### [How to complete this task]
Nothing but the pictures may be dropped; the rest of the listing is to be written out exactly.

### [Provided information]
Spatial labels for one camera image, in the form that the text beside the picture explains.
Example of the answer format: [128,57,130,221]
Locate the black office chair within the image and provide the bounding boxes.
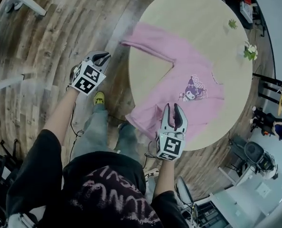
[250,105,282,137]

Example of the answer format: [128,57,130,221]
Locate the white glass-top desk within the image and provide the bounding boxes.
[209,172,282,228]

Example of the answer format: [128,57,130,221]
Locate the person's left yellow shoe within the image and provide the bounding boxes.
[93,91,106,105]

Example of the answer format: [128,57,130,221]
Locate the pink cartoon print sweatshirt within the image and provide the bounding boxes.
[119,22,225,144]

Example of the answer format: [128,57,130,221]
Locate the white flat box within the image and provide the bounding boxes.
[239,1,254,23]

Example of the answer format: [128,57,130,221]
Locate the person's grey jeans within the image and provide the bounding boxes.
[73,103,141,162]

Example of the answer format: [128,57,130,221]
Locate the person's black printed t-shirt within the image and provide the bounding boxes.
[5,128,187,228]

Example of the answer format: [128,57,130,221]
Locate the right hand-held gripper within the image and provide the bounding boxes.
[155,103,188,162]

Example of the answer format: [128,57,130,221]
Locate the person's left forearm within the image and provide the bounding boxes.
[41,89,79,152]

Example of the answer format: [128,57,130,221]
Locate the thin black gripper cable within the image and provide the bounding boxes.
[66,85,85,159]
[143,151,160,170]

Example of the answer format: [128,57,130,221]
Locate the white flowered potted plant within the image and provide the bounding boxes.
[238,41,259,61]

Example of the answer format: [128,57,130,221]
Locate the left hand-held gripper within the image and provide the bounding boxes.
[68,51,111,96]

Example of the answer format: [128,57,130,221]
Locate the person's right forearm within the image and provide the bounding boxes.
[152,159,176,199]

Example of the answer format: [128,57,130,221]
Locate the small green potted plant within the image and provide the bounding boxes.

### [Exercise result]
Spatial labels for one camera image, in the form that the text beside the picture explains.
Example of the answer format: [128,57,130,221]
Locate the black office chair within the image and provide the bounding boxes.
[250,105,282,137]

Example of the answer format: [128,57,130,221]
Locate the white glass-top desk within the image and provide the bounding boxes.
[209,172,282,228]

Example of the answer format: [128,57,130,221]
Locate the person's left yellow shoe within the image and provide the bounding boxes.
[93,91,106,105]

Example of the answer format: [128,57,130,221]
Locate the pink cartoon print sweatshirt within the image and provide the bounding boxes.
[119,22,225,144]

Example of the answer format: [128,57,130,221]
Locate the white flat box within the image and provide the bounding boxes.
[239,1,254,23]

Example of the answer format: [128,57,130,221]
Locate the person's grey jeans within the image and provide the bounding boxes.
[73,103,141,162]

Example of the answer format: [128,57,130,221]
Locate the person's black printed t-shirt within the image and provide the bounding boxes.
[5,128,187,228]

Example of the answer format: [128,57,130,221]
Locate the right hand-held gripper within the image and provide the bounding boxes.
[155,103,188,162]

Example of the answer format: [128,57,130,221]
Locate the person's left forearm within the image and provide the bounding boxes.
[41,89,79,152]

Example of the answer format: [128,57,130,221]
Locate the thin black gripper cable within the image and provide the bounding boxes.
[66,85,85,159]
[143,151,160,170]

Example of the answer format: [128,57,130,221]
Locate the white flowered potted plant within the image and provide the bounding boxes.
[238,41,259,61]

Example of the answer format: [128,57,130,221]
Locate the left hand-held gripper within the image and provide the bounding boxes.
[68,51,111,96]

Example of the answer format: [128,57,130,221]
Locate the person's right forearm within the image and provide the bounding boxes.
[152,159,176,199]

Example of the answer format: [128,57,130,221]
Locate the small green potted plant within the image and provide the bounding boxes.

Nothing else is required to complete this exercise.